Foreign direct investment (FDI) flows have the potential to promote sustainable development. Through FDI, multinational companies provide needed external financing, access to technology, and managerial know-how and create jobs that are, on average, better paid and more secure. Yet, developing host countries find it increasingly difficult to attract FDI. As policy debates are increasingly characterized by calls for re-shoring or friend-shoring, economic globalization has come under pressure. In such an environment, regulatory and procedural barriers, especially in developing and least-developed countries, represent a threat to FDI flows. It is against this background that developing countries and least-developed countries are seeking new approaches to attract and retain foreign investments.
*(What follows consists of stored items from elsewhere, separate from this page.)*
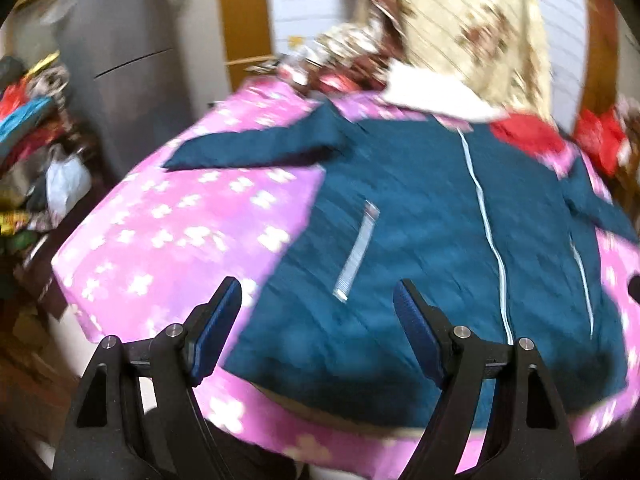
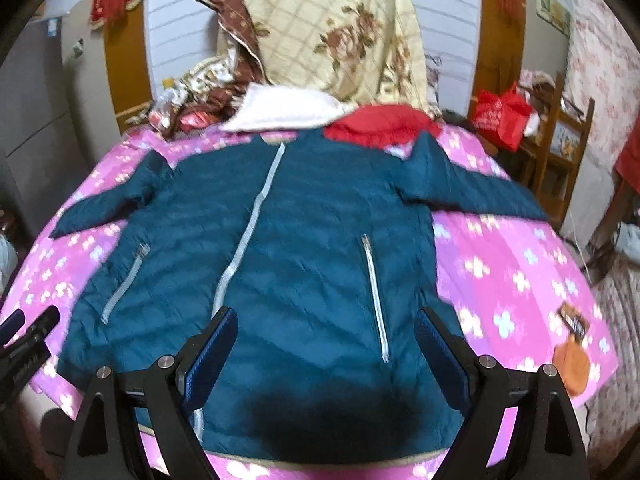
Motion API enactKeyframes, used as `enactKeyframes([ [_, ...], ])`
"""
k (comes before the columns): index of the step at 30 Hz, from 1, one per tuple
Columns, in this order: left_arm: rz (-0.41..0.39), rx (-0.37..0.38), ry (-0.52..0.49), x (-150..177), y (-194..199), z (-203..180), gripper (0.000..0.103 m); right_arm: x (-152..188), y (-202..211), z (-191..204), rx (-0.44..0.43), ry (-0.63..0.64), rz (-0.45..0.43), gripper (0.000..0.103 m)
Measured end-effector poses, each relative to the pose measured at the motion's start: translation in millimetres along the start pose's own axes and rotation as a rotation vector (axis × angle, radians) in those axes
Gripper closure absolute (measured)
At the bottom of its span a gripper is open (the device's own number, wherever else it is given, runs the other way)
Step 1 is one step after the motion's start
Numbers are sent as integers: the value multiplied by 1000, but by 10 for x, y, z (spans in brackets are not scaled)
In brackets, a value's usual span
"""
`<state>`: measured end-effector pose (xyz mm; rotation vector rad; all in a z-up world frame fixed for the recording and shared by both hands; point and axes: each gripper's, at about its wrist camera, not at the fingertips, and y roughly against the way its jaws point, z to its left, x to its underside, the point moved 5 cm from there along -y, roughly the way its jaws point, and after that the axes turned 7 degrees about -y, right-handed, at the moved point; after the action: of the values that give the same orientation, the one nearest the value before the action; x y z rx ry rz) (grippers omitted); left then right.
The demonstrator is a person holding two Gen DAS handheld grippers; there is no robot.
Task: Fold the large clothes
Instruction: 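Move the left tool out to the jacket sleeve nearest it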
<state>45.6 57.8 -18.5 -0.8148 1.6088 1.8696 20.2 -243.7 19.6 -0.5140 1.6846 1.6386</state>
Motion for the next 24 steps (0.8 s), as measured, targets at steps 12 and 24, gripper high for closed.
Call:
enactKeyframes([
  [12, 36, -126, 116, -179, -213, 1193, 24, -474, 175, 603, -97, 74, -32, 15],
  [24, 54, -198, 168, -376, -777, 1877, 31, -193, -352, 631, -49, 65, 75, 15],
])
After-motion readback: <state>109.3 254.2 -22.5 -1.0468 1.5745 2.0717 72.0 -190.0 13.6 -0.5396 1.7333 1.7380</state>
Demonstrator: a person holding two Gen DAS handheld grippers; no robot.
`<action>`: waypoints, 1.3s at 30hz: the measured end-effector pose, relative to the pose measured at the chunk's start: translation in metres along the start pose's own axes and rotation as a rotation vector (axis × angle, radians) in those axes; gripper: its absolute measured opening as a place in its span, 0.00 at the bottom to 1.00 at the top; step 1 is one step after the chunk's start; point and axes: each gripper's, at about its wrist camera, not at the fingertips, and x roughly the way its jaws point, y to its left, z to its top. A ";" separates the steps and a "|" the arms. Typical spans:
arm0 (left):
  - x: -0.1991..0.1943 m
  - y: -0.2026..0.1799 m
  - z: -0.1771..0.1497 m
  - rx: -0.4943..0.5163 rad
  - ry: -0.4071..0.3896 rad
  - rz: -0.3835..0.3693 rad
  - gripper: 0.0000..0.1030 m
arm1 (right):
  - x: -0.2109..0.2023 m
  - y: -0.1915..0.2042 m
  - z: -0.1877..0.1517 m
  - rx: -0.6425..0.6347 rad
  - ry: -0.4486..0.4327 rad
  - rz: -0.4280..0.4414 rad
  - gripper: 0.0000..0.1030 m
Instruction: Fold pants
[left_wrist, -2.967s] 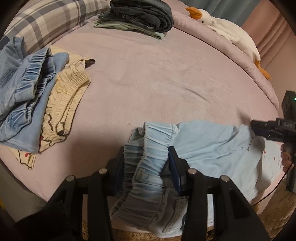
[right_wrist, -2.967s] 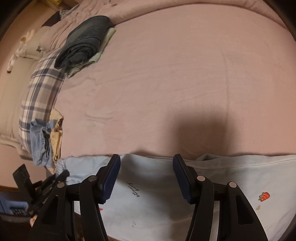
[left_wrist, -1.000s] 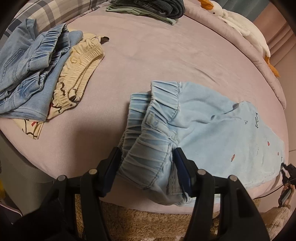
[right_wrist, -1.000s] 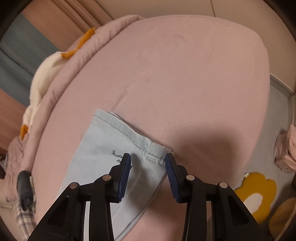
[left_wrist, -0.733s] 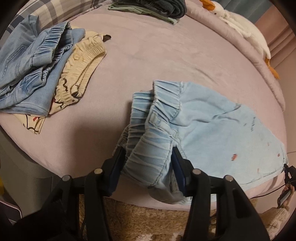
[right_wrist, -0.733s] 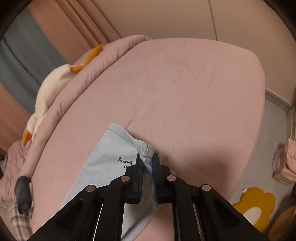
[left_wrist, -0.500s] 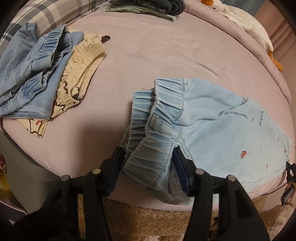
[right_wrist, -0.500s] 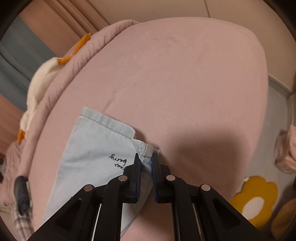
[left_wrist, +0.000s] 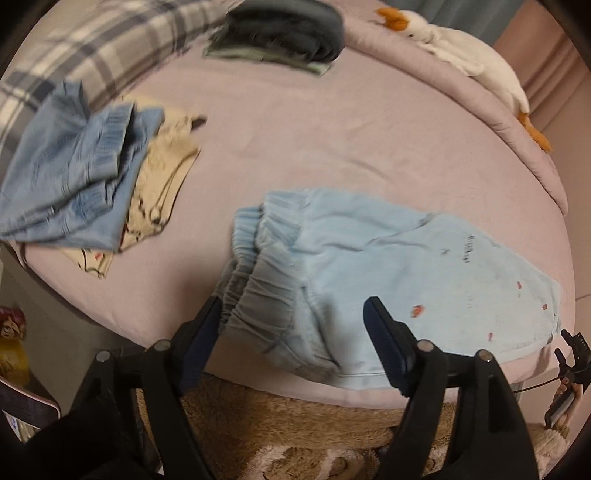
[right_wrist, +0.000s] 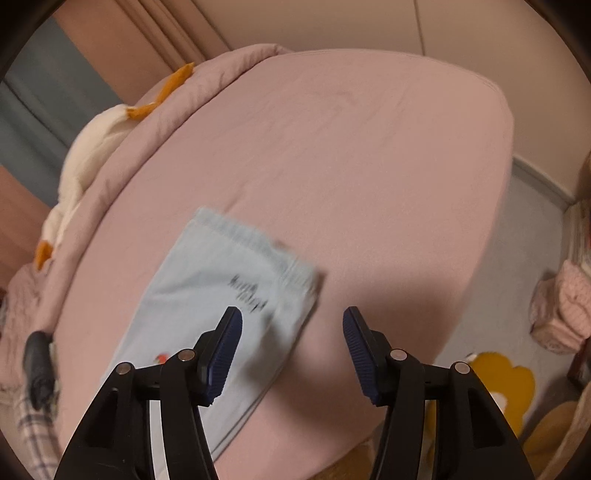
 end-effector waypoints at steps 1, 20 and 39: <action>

Investment facilitation is not a new concept, and investment facilitation measures are frequently used by many countries. Yet, efforts for negotiating a specialized and, hopefully, multilateral agreement on investment facilitation for development in the World Trade Organization (WTO) seems to be a fresh attempt to support comprehensive reforms of national investment frameworks. Compared with previous WTO rule-making processes, such an attempt is quite unique because it has not only been initiated and led by a group of developing countries, but it is also likely to produce the first investment-related agreement within the WTO framework.
The negotiations of the text of a WTO Investment Facilitation for Development (IFD) Agreement have been successfully concluded in 2023, and signatories want to include it as a plurilaterals agreement in the WTO legal system. This stands for a new start of international investment governance as, in addition to the traditional topics of investment treatment and protection, investment facilitation will also be a major topic for policymaking and, potentially, dispute settlement at national and international levels.
This edited book, as suggested by its very title, is a cross-disciplinary one. We are grateful that leading scholars in political science, economics, and international law as well as practitioners from international organizations have decided to join us and contributed their views. We hope the book will provide practical knowledge and inspiration to spark future research and policy discussions on the many issues relating to investment facilitation.